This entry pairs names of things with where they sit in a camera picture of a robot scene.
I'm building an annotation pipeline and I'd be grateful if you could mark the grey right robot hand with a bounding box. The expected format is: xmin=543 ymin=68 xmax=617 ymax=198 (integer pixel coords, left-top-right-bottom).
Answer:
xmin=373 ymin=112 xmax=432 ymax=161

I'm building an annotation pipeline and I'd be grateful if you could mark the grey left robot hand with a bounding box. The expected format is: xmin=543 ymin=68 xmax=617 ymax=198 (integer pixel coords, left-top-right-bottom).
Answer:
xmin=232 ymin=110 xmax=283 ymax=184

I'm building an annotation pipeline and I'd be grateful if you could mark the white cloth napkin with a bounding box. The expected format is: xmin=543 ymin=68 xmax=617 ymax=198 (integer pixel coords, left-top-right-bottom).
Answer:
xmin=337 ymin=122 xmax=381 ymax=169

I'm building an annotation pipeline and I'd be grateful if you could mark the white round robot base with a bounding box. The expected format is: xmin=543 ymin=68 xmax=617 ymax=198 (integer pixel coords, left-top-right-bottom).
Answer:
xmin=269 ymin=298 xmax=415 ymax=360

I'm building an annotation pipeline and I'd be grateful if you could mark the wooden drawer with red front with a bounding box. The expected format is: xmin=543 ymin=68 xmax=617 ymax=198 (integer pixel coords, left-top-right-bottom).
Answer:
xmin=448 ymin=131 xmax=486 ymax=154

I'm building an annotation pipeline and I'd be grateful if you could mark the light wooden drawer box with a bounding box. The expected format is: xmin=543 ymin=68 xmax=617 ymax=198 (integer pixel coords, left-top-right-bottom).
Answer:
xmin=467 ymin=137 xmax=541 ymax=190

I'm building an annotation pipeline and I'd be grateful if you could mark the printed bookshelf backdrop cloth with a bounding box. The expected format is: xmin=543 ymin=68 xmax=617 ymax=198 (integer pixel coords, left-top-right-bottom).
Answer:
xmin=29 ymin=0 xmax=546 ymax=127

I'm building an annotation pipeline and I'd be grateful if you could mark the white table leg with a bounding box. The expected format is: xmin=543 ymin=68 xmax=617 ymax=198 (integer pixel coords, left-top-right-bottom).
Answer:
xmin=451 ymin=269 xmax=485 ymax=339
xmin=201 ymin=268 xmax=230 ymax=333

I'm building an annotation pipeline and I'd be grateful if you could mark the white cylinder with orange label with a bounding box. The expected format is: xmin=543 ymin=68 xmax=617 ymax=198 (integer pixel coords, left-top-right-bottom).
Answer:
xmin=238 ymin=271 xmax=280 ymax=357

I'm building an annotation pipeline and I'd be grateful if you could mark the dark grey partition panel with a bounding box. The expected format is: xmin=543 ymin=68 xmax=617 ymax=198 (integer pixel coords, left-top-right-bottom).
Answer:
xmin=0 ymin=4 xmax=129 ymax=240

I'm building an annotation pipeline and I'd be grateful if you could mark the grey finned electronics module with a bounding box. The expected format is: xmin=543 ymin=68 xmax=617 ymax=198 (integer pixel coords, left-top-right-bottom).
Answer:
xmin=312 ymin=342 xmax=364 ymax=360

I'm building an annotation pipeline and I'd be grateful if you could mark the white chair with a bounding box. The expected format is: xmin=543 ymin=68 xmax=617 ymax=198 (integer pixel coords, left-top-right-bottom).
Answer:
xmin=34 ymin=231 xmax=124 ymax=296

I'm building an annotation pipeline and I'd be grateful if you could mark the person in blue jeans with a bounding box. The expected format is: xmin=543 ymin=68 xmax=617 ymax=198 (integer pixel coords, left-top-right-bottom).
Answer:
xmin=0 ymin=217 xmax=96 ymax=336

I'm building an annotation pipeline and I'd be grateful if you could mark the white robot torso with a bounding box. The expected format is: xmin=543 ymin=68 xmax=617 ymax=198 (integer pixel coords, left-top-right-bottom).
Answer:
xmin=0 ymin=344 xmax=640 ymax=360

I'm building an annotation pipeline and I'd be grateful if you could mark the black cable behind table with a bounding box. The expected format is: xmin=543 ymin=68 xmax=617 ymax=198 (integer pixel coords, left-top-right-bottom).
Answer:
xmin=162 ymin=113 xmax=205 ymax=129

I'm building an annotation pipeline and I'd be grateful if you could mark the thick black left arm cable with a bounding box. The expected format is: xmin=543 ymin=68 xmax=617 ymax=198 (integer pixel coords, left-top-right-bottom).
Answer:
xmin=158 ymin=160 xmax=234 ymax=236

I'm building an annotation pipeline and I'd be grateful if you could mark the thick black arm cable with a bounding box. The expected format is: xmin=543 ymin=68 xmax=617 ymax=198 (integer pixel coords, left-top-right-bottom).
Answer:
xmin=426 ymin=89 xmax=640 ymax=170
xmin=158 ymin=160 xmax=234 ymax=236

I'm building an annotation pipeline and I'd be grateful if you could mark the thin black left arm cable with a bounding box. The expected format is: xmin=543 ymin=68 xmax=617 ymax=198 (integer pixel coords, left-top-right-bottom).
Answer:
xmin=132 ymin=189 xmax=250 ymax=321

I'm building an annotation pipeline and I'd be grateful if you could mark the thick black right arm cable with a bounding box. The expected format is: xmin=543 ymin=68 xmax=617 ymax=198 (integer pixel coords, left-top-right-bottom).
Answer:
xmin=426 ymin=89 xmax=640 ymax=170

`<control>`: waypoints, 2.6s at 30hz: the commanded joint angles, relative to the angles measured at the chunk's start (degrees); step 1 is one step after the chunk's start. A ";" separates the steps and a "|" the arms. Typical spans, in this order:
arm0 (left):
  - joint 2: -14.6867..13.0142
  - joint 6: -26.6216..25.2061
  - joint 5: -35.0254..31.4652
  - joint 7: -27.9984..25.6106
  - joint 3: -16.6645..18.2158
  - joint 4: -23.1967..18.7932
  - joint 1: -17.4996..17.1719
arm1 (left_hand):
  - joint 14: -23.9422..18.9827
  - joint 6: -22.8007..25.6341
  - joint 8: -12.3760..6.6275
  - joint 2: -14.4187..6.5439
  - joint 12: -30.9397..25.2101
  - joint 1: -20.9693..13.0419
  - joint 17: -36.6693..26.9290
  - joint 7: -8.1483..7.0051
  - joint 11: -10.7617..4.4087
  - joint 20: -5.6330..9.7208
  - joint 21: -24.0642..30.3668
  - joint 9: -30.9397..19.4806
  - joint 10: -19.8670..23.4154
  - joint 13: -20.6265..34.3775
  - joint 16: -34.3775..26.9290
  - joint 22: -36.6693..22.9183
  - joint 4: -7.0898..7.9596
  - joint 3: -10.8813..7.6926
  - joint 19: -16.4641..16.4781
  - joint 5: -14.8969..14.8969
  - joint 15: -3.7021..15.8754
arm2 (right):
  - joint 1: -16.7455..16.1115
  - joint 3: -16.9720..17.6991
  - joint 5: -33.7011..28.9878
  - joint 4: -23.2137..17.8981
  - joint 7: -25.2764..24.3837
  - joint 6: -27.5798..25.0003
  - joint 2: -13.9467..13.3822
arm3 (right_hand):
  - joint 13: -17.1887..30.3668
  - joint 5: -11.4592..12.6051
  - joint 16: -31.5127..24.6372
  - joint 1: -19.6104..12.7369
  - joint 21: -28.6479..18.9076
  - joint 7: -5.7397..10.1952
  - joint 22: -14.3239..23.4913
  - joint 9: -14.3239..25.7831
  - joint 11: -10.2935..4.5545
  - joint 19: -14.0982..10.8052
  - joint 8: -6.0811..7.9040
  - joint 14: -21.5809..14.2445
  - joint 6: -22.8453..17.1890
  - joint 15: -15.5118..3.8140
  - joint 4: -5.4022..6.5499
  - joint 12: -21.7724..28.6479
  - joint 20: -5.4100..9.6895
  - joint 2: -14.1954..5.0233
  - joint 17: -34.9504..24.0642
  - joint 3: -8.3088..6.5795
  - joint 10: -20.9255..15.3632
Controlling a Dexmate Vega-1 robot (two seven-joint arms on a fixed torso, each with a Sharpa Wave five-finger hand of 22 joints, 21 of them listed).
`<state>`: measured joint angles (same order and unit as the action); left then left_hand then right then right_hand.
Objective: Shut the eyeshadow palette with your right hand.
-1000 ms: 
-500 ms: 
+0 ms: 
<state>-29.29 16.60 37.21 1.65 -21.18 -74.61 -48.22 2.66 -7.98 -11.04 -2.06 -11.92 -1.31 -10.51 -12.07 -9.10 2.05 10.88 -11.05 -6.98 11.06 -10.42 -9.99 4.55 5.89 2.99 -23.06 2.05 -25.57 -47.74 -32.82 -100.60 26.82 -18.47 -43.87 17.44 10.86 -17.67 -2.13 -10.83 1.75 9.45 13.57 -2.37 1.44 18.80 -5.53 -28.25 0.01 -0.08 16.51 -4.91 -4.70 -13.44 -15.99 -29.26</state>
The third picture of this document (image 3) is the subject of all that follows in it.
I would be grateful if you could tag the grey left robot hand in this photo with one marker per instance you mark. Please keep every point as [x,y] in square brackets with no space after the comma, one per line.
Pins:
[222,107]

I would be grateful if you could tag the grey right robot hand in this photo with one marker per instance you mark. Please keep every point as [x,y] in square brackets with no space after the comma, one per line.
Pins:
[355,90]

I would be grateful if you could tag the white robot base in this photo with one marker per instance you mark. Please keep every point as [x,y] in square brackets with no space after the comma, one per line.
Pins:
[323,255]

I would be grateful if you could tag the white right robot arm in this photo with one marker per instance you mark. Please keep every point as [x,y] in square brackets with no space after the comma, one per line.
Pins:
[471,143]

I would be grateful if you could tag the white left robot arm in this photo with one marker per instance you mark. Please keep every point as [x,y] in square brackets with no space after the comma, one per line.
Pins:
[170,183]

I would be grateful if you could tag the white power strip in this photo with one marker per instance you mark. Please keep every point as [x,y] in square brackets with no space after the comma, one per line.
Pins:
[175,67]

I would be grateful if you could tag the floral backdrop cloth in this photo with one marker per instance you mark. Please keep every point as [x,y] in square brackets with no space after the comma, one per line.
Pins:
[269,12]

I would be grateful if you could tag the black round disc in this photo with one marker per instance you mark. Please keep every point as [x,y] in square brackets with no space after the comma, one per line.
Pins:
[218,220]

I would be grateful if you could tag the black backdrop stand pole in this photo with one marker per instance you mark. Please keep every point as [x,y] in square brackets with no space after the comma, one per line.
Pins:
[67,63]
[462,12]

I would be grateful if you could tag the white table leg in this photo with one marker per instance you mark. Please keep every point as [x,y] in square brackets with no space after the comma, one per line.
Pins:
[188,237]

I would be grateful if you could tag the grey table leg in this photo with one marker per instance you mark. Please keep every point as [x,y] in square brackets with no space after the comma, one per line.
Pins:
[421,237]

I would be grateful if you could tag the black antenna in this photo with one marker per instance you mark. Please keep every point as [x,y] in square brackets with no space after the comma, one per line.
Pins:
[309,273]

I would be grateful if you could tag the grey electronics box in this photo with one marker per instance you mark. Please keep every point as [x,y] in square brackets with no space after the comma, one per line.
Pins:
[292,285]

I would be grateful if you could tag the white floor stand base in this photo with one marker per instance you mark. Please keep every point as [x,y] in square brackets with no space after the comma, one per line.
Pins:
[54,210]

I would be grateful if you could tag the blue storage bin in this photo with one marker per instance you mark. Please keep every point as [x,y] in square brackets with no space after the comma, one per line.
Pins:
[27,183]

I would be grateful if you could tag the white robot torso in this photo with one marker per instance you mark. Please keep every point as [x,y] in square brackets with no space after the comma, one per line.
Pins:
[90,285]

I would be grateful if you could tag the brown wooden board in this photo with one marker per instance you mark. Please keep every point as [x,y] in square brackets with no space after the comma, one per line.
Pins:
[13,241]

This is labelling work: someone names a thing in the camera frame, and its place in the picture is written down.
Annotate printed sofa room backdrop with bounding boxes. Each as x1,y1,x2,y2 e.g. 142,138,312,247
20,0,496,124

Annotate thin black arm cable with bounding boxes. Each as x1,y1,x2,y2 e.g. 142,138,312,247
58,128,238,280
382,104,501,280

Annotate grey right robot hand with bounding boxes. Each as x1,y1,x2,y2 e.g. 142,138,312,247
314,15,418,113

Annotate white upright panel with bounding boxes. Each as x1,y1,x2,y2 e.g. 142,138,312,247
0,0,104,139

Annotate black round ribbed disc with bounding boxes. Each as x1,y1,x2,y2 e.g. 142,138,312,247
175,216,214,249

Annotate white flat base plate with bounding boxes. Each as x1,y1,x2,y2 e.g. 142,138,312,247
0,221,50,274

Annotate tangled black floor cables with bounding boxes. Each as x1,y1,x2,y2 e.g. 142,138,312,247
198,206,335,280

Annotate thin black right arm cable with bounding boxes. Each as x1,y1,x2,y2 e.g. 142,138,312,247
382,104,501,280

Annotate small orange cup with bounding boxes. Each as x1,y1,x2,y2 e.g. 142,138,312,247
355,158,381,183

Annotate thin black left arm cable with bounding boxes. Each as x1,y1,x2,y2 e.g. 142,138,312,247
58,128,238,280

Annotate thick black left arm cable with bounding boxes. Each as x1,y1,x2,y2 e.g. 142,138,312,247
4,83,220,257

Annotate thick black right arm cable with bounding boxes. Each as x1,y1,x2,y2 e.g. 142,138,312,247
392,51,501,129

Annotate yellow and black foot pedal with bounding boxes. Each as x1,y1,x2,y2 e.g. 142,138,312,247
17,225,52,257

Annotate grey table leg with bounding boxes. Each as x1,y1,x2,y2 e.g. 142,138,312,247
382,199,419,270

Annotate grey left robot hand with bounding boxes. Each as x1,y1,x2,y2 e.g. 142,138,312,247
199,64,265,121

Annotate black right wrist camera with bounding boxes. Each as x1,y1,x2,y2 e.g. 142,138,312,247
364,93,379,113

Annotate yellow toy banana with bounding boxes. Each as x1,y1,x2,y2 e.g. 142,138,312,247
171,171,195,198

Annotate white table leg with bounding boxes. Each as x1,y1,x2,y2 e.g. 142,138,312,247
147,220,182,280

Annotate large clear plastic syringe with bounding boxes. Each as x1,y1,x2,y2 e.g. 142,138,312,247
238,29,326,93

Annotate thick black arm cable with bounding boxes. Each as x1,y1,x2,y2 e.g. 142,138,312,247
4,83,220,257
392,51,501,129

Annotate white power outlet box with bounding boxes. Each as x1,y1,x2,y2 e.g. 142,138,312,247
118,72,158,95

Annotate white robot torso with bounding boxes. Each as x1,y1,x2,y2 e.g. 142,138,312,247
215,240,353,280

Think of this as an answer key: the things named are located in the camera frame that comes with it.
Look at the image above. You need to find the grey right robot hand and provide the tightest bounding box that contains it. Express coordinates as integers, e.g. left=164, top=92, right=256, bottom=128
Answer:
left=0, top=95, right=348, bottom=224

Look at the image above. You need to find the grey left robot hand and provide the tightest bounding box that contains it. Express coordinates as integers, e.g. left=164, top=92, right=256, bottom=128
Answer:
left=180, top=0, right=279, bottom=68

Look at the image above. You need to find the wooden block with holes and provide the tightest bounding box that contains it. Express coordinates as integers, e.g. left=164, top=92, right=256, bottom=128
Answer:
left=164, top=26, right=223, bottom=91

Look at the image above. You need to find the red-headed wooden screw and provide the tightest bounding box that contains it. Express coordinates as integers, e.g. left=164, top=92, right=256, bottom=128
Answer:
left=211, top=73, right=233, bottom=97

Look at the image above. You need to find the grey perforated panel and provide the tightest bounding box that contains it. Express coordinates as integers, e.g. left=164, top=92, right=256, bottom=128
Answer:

*Task item*:
Give back, exactly as written, the stretch from the line with "- joint 7: -27.9984..25.6106" through the line with "- joint 20: -5.6330..9.7208", and no other lines from the records above.

*Finished exercise*:
  - joint 7: -27.9984..25.6106
  - joint 3: -16.6645..18.2158
  - joint 4: -23.1967..18.7932
  - joint 1: -17.4996..17.1719
arm1 (left_hand):
  - joint 14: -23.9422..18.9827
  - joint 6: -22.8007..25.6341
  - joint 8: -12.3760..6.6275
  - joint 2: -14.4187..6.5439
  - joint 12: -30.9397..25.2101
  - joint 1: -20.9693..13.0419
  - joint 17: -36.6693..26.9290
  - joint 7: -8.1483..7.0051
  - joint 11: -10.7617..4.4087
  - joint 20: -5.6330..9.7208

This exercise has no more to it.